Dia menjadi penasaran dengan sosok Minke, Nyai Ontosoroh, dan Annelies. Terkesima dengan latar cerita yang penuh dengan deru kereta kuda, terpaku dengan situasi zaman anak pribumi di peradaban yang masih lugu dengan ilmu pengetahuan, geram dan kesal dengan situasi era kolonial dengan tindak tanduk berbagai polah manusia dengan segudang sketsa peradabannya, yang sarat dengan intrik, konflik, kemunafikan, feodalisme, perbudakan, penjajahan, dendam kesumat, kebodohan, dan perilaku bar-barian terkutuk lainnya, ditengah mendewakan era modernisme.
Syahdan, di sisi lain alur cerita diolah oleh Pak Pram dengan apiknya, berkulindan dalam balutan nilai-nilai universal kemanusiaan, nan sarat dengan pesan moral dan nilai-nilai luhur humanisme melintas batas, jarak dan waktu, yang tergambar indah dalam bahasa yang seolah kita berada di dalamnya untuk memperjuangkan kebenaran, keadilan, kesetaraan, kemanusiaan, kebahagiaan, keberanian, rasa kasih, arti cinta dan nilai-nilai abadi keagungan lainnya selaku manusia di muka bumi yang diberi akal dan budi.
Novel ini bukan lagi milik bangsa Indonesia, pribumi, ras Jawa ataupun Londo. Novel ini milik anak seluruh bangsa dunia, seluruh umat manusia di muka bumi.
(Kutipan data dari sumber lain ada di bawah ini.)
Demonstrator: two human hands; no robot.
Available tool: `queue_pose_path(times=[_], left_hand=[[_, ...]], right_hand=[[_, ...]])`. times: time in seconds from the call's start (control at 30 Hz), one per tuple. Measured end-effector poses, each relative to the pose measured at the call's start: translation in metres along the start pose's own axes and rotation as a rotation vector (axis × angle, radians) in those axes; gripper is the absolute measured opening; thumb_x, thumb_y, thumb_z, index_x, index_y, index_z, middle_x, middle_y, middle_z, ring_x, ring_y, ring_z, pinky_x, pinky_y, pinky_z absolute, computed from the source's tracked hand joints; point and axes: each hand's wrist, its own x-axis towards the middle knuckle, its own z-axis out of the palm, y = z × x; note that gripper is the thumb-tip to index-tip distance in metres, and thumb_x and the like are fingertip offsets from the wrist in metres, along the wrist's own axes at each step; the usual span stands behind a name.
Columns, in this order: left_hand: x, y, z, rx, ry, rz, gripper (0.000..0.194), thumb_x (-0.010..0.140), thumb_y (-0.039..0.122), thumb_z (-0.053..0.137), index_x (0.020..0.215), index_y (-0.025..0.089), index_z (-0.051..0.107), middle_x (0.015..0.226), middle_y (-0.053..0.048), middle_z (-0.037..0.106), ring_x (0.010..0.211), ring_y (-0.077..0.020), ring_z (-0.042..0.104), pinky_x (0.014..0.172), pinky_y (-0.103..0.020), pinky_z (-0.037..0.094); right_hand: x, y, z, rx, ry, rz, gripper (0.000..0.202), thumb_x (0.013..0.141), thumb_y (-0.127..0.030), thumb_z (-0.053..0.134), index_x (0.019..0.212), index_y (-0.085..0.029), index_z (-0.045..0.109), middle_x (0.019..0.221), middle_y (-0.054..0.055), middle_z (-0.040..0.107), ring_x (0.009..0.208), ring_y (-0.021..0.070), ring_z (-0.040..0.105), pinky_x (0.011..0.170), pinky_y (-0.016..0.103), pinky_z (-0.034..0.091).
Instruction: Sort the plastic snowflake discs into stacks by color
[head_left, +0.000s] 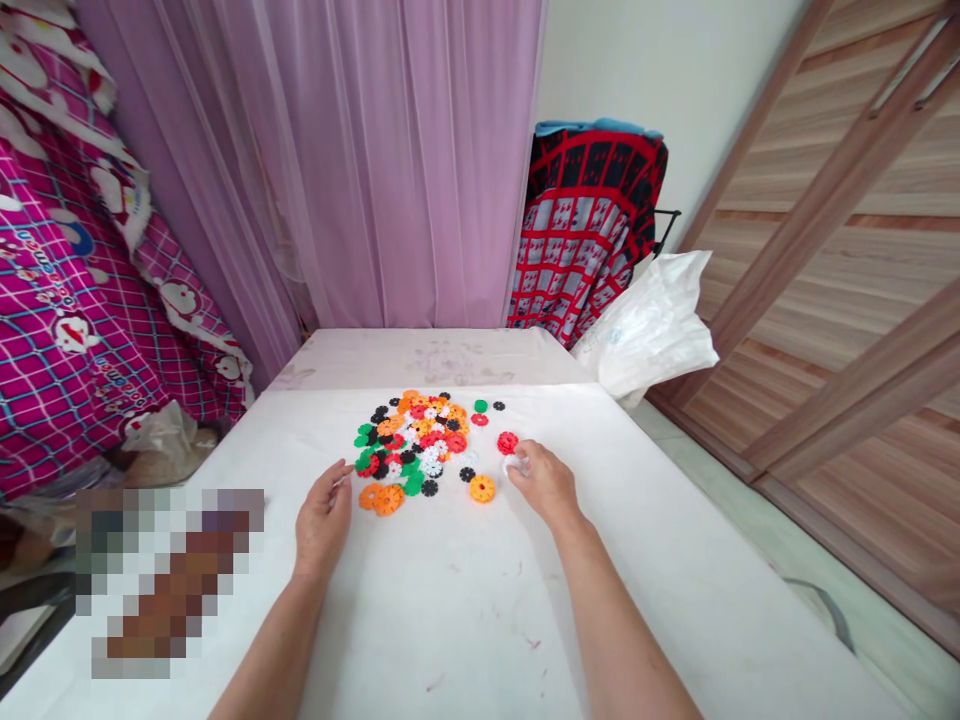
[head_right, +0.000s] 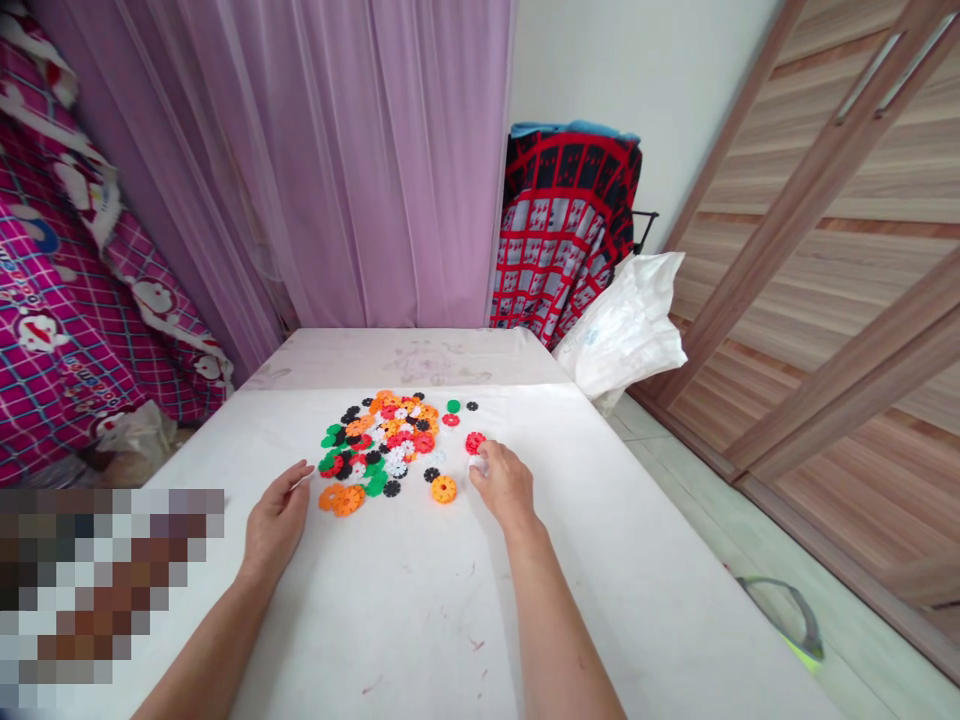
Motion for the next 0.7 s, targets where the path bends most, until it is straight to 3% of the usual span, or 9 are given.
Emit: queue_pose_path(times=[0.17,0.3,0.43,0.57,0.7], left_hand=[[0.000,-0.002,0.000,-0.013,-0.003,0.000,0.032,0.079,0.037,0.048,0.101,0.024,0.068,0.126,-0.006,0.065,0.102,-0.0206,0.065,0.094,-0.038,0.051],[0.000,0.002,0.000,-0.019,-0.004,0.017,0.030,0.080,0.036,0.048,0.100,0.024,0.068,0.124,-0.005,0.066,0.104,-0.0204,0.065,0.094,-0.037,0.051],[0.000,0.006,-0.001,-0.027,-0.002,0.017,0.029,0.081,0.035,0.049,0.098,0.024,0.069,0.124,-0.006,0.066,0.106,-0.0212,0.065,0.095,-0.038,0.051],[0.000,0.005,0.000,-0.036,-0.010,0.019,0.029,0.081,0.035,0.049,0.098,0.024,0.069,0.124,-0.006,0.066,0.104,-0.0213,0.065,0.094,-0.038,0.052],[0.000,0.003,0.001,-0.038,-0.013,0.020,0.028,0.081,0.035,0.049,0.097,0.024,0.069,0.123,-0.006,0.066,0.107,-0.0220,0.064,0.097,-0.039,0.050]], right_hand=[[-0.003,-0.004,-0.010,-0.014,-0.013,0.009,0.020,0.081,-0.025,0.058,0.100,-0.025,0.062,0.104,0.000,0.065,0.087,0.0144,0.060,0.072,0.025,0.041],[0.002,-0.021,-0.020,-0.034,-0.026,-0.045,0.019,0.084,-0.019,0.052,0.095,-0.025,0.065,0.105,0.001,0.067,0.094,0.0151,0.059,0.075,0.025,0.041],[0.021,-0.047,-0.019,-0.139,-0.187,-0.159,0.020,0.084,-0.019,0.052,0.092,-0.026,0.068,0.100,0.002,0.070,0.101,0.0180,0.058,0.079,0.026,0.041],[0.042,-0.067,-0.009,-0.270,-0.374,-0.180,0.021,0.081,-0.019,0.056,0.094,-0.026,0.070,0.102,0.004,0.071,0.102,0.0199,0.060,0.080,0.028,0.042],[0.052,-0.079,0.001,-0.310,-0.435,-0.185,0.022,0.077,-0.025,0.062,0.098,-0.023,0.069,0.104,0.008,0.070,0.103,0.0245,0.062,0.078,0.031,0.043]])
Membaca novel ini, walau bersetting di zaman kolonial dan di tanah Jawa, namun Pak Pram tidak terjebak dalam unsur subjektivitas kepicikan apakah itu ideologi, demografi, rasial, kultural, spiritual, maupun isme lainnya.
Novel ini menerabas luruh dalam sekat-sekat dan kelas-kelas semu kemanusiaan yang diciptakan oleh manusia itu sendiri dalam mengangkat eksistensi keegoan individualismenya, menciptakan segmentasi dan diskrimasi kemanusiaan demi memperjuangkan nafsu keserakahan hidup di muka bumi.Â
Novel ini juga tidaklah semata mengungkapkan tentang kejahatan para penjajah, dan terbelenggu dalam nasionalisme sempit, ini adalah tentang kemanusiaan, karena juga ada diceritakan dengan seimbang, orang-orang Eropa (Belanda) yang memiliki simpati dan nurani terhadap daerah jajahannya seperti; Herbert de la Croix, Asisten Residen Kota Bojonegoro, adalah orang Eropa totok, namun tidak berwatak kolonial. Ia justru merasa iba melihat Hindia Belanda dan Jawa khususnya yang sudah demikian dalam kejatuhannya. Ia menaruh perhatian besar pada pribumi terpelajar dan berharap kaum ini bisa menjadi perintis untuk kemajuan bangsa Hindia Belanda.
Diangkat ke Layar Lebar
Sejak adanya berita novel ini akan diangkat kelayar lebar, oleh anak bangsa pribumi sendiri, saya sangat gembira disamping ada rasa was-was, sebagai informasi tambahan, novel ini sejak lama sudah banyak penulis, sineas dan sutradara asing yang ingin mengangkatnya ke layar lebar, karena memang novel ini sudah diterjemahkan dalam puluhan bahasa asing, dan sang penulis beserta karyanya menjadi topik diskusi dan perbincangan di altar-altar kampus, pojok-pojok sastra, beranda politik dan ruang publik maupun di jalan-jalan pergerakan.